--- Work task ---
This exercise calls for retyping every line below exactly, with the images omitted.

----- Data shown

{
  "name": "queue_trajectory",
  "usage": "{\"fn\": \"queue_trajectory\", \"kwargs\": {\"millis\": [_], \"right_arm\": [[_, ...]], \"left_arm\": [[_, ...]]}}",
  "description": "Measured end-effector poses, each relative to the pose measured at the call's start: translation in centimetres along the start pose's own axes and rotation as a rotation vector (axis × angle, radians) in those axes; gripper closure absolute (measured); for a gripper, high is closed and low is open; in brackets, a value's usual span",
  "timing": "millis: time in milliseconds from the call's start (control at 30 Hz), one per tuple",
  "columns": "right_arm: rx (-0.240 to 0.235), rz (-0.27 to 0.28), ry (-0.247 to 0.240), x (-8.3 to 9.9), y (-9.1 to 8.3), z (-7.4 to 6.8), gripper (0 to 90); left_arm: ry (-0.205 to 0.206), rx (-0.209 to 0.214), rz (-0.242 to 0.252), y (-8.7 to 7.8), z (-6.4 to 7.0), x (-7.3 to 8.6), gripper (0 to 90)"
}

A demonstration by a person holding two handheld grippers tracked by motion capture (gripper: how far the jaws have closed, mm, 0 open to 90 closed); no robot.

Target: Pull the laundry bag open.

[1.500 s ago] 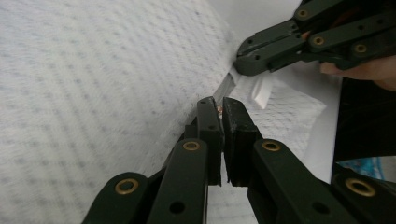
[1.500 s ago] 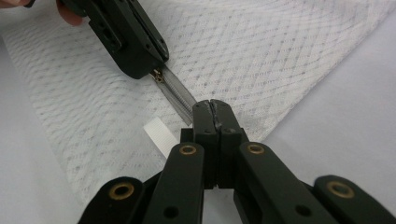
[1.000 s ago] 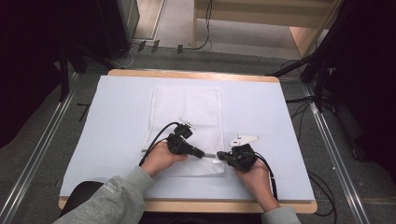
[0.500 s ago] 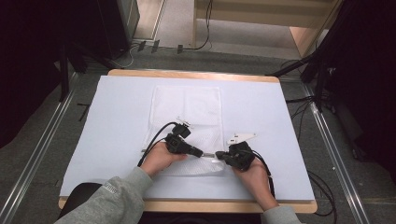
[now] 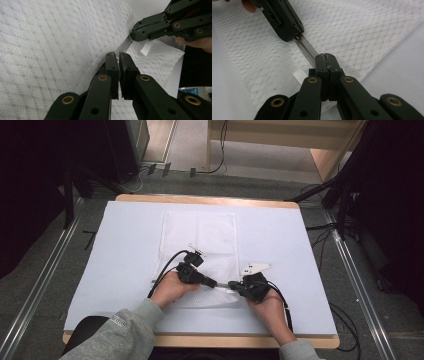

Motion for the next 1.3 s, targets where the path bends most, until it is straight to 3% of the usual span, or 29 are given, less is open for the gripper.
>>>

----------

--- Response ---
{
  "name": "queue_trajectory",
  "usage": "{\"fn\": \"queue_trajectory\", \"kwargs\": {\"millis\": [_], \"right_arm\": [[_, ...]], \"left_arm\": [[_, ...]]}}",
  "description": "Measured end-effector poses, each relative to the pose measured at the call's start: translation in centimetres along the start pose's own axes and rotation as a rotation vector (axis × angle, radians) in those axes; gripper closure absolute (measured); for a gripper, high is closed and low is open; in brackets, a value's usual span",
  "timing": "millis: time in milliseconds from the call's start (control at 30 Hz), one per tuple",
  "columns": "right_arm: rx (-0.240 to 0.235), rz (-0.27 to 0.28), ry (-0.247 to 0.240), x (-8.3 to 9.9), y (-9.1 to 8.3), z (-7.4 to 6.8), gripper (0 to 90); left_arm: ry (-0.205 to 0.206), rx (-0.209 to 0.214), rz (-0.242 to 0.252), y (-8.7 to 7.8), z (-6.4 to 7.0), x (-7.3 to 8.6), gripper (0 to 90)"
}

A demonstration by a person holding two handheld grippers tracked by motion capture (gripper: how far the jaws have closed, mm, 0 open to 90 closed); no robot.

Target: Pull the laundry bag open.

[1.500 s ago] 
[1.500 s ago] 
[1.000 s ago] 
[0.500 s ago] 
[now] 

Motion for the next 1.3 s, targets where the path bends most, until it is straight to 3% of the usual span, or 29 are given, less is open for the gripper.
>>>

The output has nothing more to it.